→ **DIRECTIONS FOR THIS TASK**
The reply should hold only the lines from the one with "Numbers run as" through the end of the data, each given exactly.

→ **DATA PROVIDED**
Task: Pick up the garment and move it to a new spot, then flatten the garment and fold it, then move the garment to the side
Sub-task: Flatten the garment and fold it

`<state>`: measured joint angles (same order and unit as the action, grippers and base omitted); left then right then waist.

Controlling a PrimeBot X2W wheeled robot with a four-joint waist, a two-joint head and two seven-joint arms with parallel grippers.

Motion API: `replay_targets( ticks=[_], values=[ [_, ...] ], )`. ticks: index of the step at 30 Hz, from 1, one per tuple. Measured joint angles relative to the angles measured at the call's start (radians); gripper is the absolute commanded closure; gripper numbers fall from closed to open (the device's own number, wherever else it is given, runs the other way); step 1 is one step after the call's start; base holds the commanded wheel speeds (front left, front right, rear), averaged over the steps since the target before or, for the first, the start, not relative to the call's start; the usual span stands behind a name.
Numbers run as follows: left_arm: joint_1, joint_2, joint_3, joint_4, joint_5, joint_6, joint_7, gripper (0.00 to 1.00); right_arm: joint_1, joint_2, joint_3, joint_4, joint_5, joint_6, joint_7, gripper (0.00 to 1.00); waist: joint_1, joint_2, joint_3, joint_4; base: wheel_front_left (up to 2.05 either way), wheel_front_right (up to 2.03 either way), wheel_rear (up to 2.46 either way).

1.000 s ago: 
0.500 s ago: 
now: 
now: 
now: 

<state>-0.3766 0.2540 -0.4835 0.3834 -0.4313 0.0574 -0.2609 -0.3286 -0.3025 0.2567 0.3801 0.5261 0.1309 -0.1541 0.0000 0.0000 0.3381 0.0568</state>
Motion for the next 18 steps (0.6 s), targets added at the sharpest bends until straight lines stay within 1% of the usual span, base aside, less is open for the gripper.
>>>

→ **EXERCISE OUTPUT**
Numbers run as follows: left_arm: joint_1, joint_2, joint_3, joint_4, joint_5, joint_6, joint_7, gripper (0.00 to 1.00); right_arm: joint_1, joint_2, joint_3, joint_4, joint_5, joint_6, joint_7, gripper (0.00 to 1.00); waist: joint_1, joint_2, joint_3, joint_4; base: wheel_front_left (up to 2.05 either way), wheel_front_right (up to 2.03 either way), wheel_rear (up to 2.46 either way).

1.000 s ago: 
0.500 s ago: 
now: 
now: 
now: 

<state>-0.3766 0.2540 -0.4835 0.3834 -0.4313 0.0574 -0.2609 -0.3286 -0.3025 0.2567 0.3801 0.5261 0.1309 -0.1541 0.0000 0.0000 0.3381 0.0568</state>
Motion for the next 18 steps (0.6 s), targets added at the sharpest bends until straight lines stay within 1% of the usual span, base aside, less is open for the gripper.
>>>

The answer to this exercise has been fully stated.